The jailor thought about this one. Jangled a bunch of keys. "Me free. You prisoner."
Abret sat on the middle of the floor. "Has Derfel made anything better? Really better?"
"Killed president-for-life's guard. That good thing. They murder many."
" I killed them. And, I tell you, truly I did not mean to."
"Great leader say he kill with holy force."
"Ask someone who was there," said Abret.
The jailor looked thoughtful. Nodded. "I will."
Apparently he did, during his off-time, because he came back a very troubled man. "Is true. Why are you in jail?"
Abret sighed. "Because I want to go home. And Derfel enjoys being important here. He likes being your Great Leader."
"But we need a Great Leader," said the jailor.
"Why?"
"Because… someone must lead. We ordinary people are too stupid," said the jailor, with the air of someone who has been told this often enough to assume that it is true.
"I can promise you this: Derfel-the Miranese that you now call your Great Leader-is not very clever. At least he is clever enough, just not very sensible. Within the next few years he will go completely mad, when he becomes female."
The jailor blinked. "Foreign devils change sex?"
That might make the rule of Derfel a little more awkward. "Yes," said Abret. "He will become a she. Just like you."
"But now he is male?"
Abret nodded. The jailor said nothing, just got up and walked away.

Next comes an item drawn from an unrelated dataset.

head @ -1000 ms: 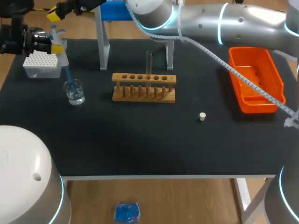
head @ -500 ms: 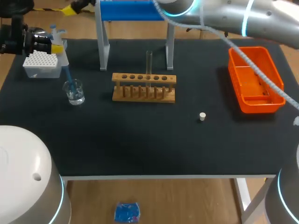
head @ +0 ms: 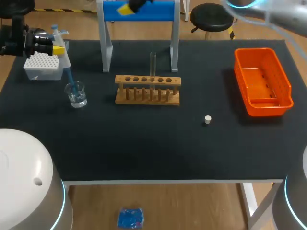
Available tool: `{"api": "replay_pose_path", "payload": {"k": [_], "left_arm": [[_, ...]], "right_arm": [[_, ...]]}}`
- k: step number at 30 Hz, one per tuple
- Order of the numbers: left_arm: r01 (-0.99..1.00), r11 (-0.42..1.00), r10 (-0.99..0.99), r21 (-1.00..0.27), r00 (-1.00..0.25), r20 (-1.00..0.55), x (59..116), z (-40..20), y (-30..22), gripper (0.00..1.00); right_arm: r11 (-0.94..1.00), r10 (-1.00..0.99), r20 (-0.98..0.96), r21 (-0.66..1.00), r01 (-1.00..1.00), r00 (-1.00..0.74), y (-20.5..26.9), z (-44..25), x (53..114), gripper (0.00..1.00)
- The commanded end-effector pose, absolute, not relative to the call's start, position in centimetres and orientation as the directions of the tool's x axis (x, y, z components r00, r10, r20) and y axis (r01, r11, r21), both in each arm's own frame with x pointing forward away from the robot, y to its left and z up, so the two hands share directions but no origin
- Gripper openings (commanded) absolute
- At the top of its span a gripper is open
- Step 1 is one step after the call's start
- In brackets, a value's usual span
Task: Invert the test tube, pick up the pipette, mount the tip to pipette, aspirate from beaker and dispense into the tube, eject the tip, return the pipette, and cap with the stopper.
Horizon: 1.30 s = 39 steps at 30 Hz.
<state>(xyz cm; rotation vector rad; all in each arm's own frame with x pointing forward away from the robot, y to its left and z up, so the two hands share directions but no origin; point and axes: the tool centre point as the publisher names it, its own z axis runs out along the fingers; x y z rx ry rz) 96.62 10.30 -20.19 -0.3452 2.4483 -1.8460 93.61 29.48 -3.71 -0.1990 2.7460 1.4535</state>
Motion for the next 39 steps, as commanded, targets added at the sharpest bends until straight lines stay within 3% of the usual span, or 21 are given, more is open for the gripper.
{"api": "replay_pose_path", "payload": {"k": [1,9,15,39], "left_arm": [[-0.145,0.261,-0.209,-0.955,-0.974,0.091,96.7,-20.1,10.4,0.0],[-0.145,0.261,-0.209,-0.955,-0.974,0.091,96.7,-20.1,10.4,0.0],[-0.145,0.261,-0.209,-0.955,-0.974,0.091,96.7,-20.1,10.4,0.0],[-0.145,0.261,-0.209,-0.955,-0.974,0.091,96.7,-20.1,10.4,0.0]], "right_arm": [[0.552,-0.054,-0.11,0.825,-0.121,-0.992,18.2,-0.5,91.0,1.0],[0.533,-0.03,-0.1,0.84,-0.101,-0.995,12.3,-3.9,89.5,1.0],[0.493,-0.028,-0.077,0.866,-0.081,-0.997,10.7,-7.8,89.8,1.0],[0.448,-0.009,-0.004,0.894,-0.007,-1.0,13.9,-20.3,95.9,1.0]]}}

A little later he came back with another human. One whose mouth was set in a thin, hard line. "This is my brother, Ji. The Great Leader he take his daughter."

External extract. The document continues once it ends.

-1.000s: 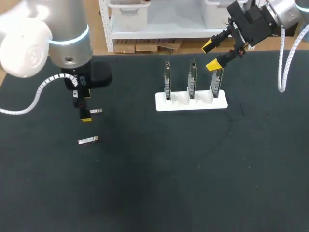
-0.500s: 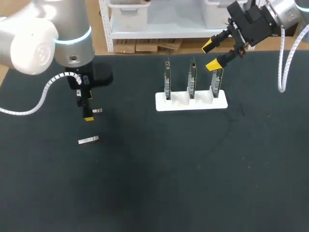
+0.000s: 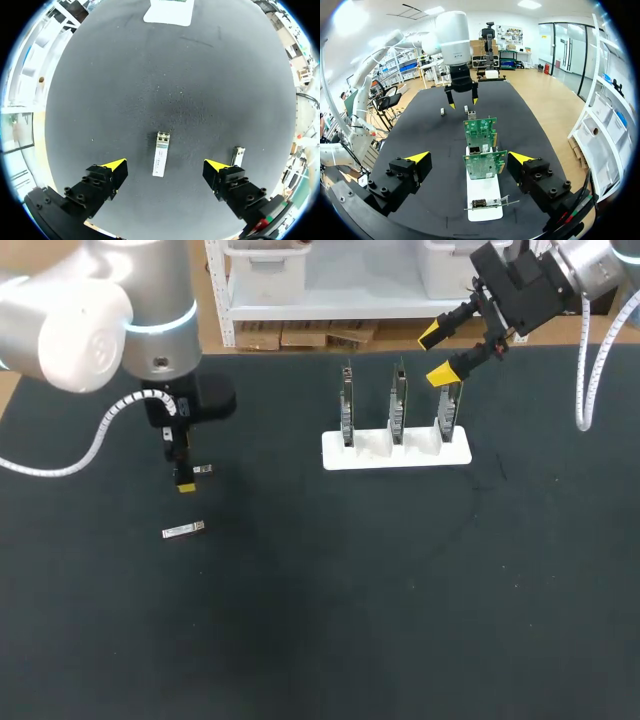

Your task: Pick up the optical module with the left hand, and insert it into the network port with the right hand.

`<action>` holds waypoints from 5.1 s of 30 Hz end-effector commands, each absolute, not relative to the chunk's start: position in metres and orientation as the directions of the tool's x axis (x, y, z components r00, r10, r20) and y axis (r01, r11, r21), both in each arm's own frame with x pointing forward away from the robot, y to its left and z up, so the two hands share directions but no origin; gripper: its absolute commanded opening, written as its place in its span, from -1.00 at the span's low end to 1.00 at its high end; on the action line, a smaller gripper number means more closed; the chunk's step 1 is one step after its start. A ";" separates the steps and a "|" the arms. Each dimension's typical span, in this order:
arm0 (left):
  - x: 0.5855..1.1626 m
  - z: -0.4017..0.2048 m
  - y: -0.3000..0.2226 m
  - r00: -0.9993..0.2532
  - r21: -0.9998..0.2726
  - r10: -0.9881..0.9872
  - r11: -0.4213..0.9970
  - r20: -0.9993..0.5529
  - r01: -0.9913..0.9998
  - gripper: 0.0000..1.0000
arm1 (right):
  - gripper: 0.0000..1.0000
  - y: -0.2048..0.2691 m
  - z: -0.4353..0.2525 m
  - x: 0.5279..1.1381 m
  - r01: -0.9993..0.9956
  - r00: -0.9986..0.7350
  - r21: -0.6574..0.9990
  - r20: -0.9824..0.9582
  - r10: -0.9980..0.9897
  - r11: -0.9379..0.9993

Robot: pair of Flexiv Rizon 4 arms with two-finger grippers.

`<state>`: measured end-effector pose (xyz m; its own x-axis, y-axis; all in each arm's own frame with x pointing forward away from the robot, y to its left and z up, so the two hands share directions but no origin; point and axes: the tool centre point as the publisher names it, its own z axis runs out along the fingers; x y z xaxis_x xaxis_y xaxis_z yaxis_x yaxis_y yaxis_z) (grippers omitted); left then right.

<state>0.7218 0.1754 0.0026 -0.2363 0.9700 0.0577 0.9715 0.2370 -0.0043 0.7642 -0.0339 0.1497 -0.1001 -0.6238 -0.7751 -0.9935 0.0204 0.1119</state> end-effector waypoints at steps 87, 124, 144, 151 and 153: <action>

"We are logged in," said Amber. "I'm initiating the search." She raised her eyebrows. "Can you please tell that guy on your radio to shut up."
"That is Selna. I'm afraid our main spacecraft detected the movement, and now she is insisting I return, immediately, to the ship."
"Oh. I suppose the voice being deeper makes sense with females being bigger," said Amber, adding parameters to the search.
"Yes. It confused me with your species at first," said Kretz. "The idea that the gender which would have to have the physiological strain of child-bearing would be smaller seems entirely bizarre to us."
"Hmm. I can see the argument, but different selective pressures got our males bigger than our females. And now please go and tell that female to shut up. So far I'm not having a lot of joy here. I'll need to think. Your body temperatures are higher than ours, right?"
So Kretz hit the transmit button on his suit radio. He couldn't tell her to shut up, since such rudeness to a female was just not to be considered. But he'd try reason. Otherwise he would just have to do without comms. "Selna. I have problems here."